[DATA SEGMENT Boundary: Start]

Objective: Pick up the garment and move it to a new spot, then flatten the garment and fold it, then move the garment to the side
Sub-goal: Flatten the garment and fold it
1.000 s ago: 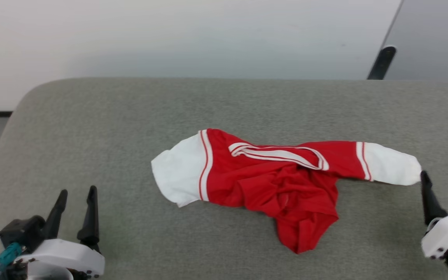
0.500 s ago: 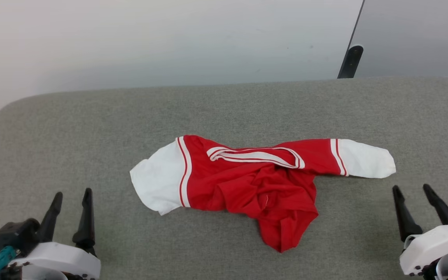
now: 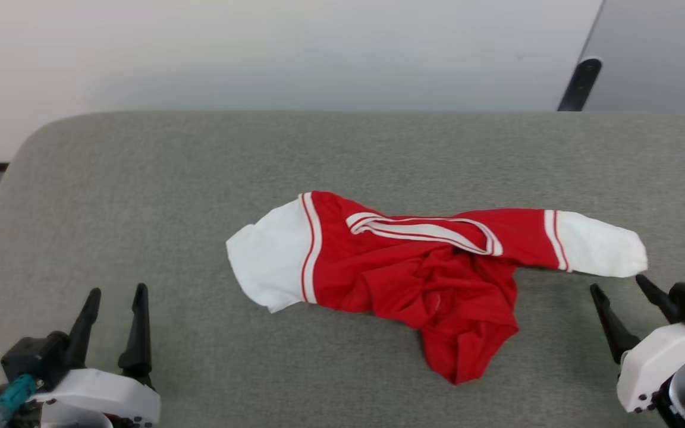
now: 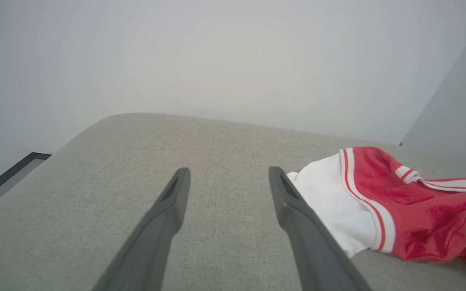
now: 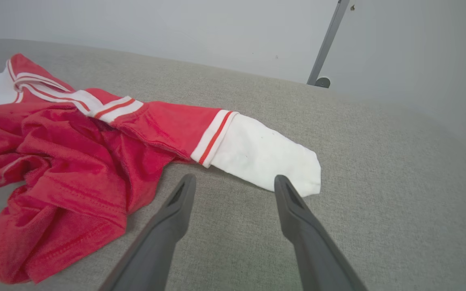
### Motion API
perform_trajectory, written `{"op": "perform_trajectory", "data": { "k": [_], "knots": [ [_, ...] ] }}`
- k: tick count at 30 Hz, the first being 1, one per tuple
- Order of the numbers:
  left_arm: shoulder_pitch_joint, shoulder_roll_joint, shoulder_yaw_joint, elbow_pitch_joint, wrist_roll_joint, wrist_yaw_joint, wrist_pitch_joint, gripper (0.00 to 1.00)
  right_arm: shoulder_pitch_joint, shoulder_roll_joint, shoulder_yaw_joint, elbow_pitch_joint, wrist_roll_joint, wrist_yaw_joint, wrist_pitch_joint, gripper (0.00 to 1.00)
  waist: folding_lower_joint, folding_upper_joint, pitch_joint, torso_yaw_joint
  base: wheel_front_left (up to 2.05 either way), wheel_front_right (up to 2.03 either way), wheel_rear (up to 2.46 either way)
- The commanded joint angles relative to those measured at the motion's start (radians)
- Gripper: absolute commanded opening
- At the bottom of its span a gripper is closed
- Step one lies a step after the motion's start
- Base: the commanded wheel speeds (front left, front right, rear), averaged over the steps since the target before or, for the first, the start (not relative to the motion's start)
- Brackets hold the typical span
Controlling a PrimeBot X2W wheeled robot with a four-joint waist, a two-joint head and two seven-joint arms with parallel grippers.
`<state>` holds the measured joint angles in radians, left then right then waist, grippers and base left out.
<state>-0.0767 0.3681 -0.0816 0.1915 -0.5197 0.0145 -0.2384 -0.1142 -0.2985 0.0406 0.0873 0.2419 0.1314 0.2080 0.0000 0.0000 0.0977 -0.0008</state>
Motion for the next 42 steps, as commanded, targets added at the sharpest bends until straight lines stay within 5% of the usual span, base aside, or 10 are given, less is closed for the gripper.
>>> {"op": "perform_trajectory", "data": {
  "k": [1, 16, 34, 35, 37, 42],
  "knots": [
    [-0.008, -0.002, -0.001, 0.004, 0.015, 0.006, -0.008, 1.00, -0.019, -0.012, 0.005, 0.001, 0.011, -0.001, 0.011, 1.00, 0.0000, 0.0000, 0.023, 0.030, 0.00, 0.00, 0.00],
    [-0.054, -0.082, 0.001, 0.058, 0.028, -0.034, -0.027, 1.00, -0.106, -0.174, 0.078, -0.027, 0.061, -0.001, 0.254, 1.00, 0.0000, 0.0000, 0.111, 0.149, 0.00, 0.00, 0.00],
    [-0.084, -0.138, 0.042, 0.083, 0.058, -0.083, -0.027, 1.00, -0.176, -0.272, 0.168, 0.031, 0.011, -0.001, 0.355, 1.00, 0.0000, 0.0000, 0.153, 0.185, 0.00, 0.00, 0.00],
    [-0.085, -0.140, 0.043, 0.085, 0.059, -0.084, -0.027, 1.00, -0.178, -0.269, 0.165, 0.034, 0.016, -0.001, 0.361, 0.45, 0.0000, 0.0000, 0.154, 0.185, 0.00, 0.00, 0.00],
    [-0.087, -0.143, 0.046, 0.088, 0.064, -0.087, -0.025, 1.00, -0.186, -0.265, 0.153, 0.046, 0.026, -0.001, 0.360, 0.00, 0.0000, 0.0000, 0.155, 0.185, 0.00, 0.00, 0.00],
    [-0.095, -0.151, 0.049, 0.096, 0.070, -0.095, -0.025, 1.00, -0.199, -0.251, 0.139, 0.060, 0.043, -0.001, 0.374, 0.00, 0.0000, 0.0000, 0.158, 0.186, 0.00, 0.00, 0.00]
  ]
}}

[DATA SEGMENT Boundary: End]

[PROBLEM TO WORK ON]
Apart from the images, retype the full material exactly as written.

[OUTPUT FOR THIS TASK]
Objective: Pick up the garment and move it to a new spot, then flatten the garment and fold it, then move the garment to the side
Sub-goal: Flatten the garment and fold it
1.000 s ago: 
0.500 s ago: 
now: 
now: 
now: 
### Motion API
perform_trajectory, written `{"op": "perform_trajectory", "data": { "k": [_], "knots": [ [_, ...] ] }}`
- k: tick count at 30 Hz, the first being 1, one per tuple
- Order of the numbers:
  left_arm: shoulder_pitch_joint, shoulder_roll_joint, shoulder_yaw_joint, elbow_pitch_joint, wrist_roll_joint, wrist_yaw_joint, wrist_pitch_joint, gripper (0.00 to 1.00)
  right_arm: shoulder_pitch_joint, shoulder_roll_joint, shoulder_yaw_joint, elbow_pitch_joint, wrist_roll_joint, wrist_yaw_joint, wrist_pitch_joint, gripper (0.00 to 1.00)
  waist: folding_lower_joint, folding_upper_joint, pitch_joint, torso_yaw_joint
  base: wheel_front_left (up to 2.05 either way), wheel_front_right (up to 2.03 either way), wheel_rear (up to 2.46 either way)
- The commanded joint angles relative to those measured at the motion's start (radians)
- Gripper: absolute commanded opening
- At the bottom of its span a gripper is closed
- Step one lies a step after the motion's start
- Base: the commanded wheel speeds (front left, front right, rear), averaged over the steps since the target before or, for the first, the start (not relative to the motion's start)
- Brackets hold the typical span
Controlling a PrimeBot X2W wheeled robot with a four-joint waist, a two-joint head and two seven-joint arms with parallel grippers.
`<state>` holds the measured joint angles in radians, left then right then waist, grippers and base left out.
<state>-0.0767 0.3681 -0.0816 0.1915 -0.5197 0.0145 -0.2384 -0.1142 -0.2985 0.0406 0.0873 0.2419 0.1314 0.2080 0.0000 0.0000 0.0977 -0.0008</state>
Motion for the next 42 steps, as commanded, targets added at the sharpest bends until straight lines stay within 5% of the usual span, base aside, or 10 are given, less is closed for the gripper.
>>> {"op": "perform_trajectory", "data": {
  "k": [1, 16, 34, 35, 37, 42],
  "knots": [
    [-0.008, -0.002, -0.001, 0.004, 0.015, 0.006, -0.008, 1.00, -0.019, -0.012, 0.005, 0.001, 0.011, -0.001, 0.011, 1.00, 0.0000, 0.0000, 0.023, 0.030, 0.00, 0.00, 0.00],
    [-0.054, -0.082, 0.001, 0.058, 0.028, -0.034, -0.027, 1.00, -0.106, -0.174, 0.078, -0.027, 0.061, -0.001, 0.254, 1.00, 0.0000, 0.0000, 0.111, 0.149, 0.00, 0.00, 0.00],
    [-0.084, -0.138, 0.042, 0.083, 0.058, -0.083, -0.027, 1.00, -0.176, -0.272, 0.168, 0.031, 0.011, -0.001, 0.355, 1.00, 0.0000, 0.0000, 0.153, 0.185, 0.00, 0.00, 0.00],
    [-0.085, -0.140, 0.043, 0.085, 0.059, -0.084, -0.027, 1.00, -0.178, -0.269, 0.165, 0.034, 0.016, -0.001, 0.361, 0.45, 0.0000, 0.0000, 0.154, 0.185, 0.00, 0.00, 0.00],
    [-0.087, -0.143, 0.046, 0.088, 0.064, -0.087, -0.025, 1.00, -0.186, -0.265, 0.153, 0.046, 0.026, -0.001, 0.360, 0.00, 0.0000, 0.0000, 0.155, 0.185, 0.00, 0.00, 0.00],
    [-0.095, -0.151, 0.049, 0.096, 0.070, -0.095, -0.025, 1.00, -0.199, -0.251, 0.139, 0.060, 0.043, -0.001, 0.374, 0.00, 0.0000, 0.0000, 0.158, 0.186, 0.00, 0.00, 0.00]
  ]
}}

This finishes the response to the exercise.